This is an extreme opinion (even for myself) but I think is the best answer to what we're pursuing as bitcoiners.
Introduction: The Paradox of Free and Critical
The Bitcoin ecosystem thrives on open-source software. It's a world where people entrust their life savings to applications they didn’t pay a cent for. This introduces a unique paradox: we demand freedom, security, and transparency, but we don’t pay for the tools that guarantee it. Even more, we value free markets and incentives, yet expect Bitcoin wallets to exist and evolve out of altruism.
So what’s the path forward? What kind of model can ensure long-term development, security patches, feature upgrades, and alignment with Bitcoin’s protocol—without betraying its ethos?
Let’s explore the current landscape of wallet monetization and build toward a model that honors the freedom Bitcoin offers.
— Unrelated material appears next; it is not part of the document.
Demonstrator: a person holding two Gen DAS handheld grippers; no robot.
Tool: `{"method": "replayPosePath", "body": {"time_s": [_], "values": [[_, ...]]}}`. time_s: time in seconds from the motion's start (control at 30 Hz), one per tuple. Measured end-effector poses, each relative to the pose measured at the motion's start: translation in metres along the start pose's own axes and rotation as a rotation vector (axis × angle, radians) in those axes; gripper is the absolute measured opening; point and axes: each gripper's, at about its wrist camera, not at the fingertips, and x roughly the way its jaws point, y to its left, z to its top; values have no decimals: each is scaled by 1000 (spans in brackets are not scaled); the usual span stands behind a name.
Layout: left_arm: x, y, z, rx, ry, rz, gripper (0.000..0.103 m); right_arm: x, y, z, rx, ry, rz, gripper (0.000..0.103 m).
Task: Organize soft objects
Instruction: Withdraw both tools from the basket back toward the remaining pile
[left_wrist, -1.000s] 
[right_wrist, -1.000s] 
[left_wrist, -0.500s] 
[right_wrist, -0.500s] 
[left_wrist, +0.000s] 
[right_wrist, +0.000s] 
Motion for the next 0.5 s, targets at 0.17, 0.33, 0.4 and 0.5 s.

Wallet Monetization Models
Here’s an overview of how current Bitcoin-only (or mostly Bitcoin) onchain wallets sustain themselves based on https://stacker.news/items/944967#how-could-you-pay-for-a-bitcoin-wallet-if-you-wanted-to:
| Model | Description | Example Projects | Pros | Cons | |---------------------------|-----------------------------------------------------------------------------|-------------------------------|----------------------------------------------------|------------------------------------------------------------| | Donations/Grants | Funded by community or institutional support | Bitcoin Core, Sparrow, Specter| User-focused, preserves freedom | Unstable, depends on goodwill or VC altruism | | Freemium/Subscription| Free basic app, premium features unlocked through subscriptions | Nunchuk, Keeper, Theya | Predictable revenue | Introduces centralization, relies on dev infrastructure | | Device Sales | Wallet tied to hardware devices | Bitkey, Envoy | Scalable, aligned with sovereignty | Limits access based on geography or price | | Custodial Services | Funds held by a third party | Casa, River, Swan | Simple onboarding for new users | Compromises on "Not your keys, not your coins" | | Tx Commissions| Wallet takes a fee from trades within the app | BlueWallet (speculatively, maybe not) | Transparent funding method | User becomes product; hard to avoid surveillance and KYC | | L2 Services | Monetization through Lightning routing fees or service layers | Phoenix, Breez, Zeus | Innovative, supports network growth | Not suitable for cold storage or large holdings | | Sell the Software | Direct payment for downloading or unlocking the app | (Rare or nonexistent) | Clear transaction, sustainable if valued | Cultural resistance; rare in open-source culture |
Each of these models carries tradeoffs—especially when you consider global context.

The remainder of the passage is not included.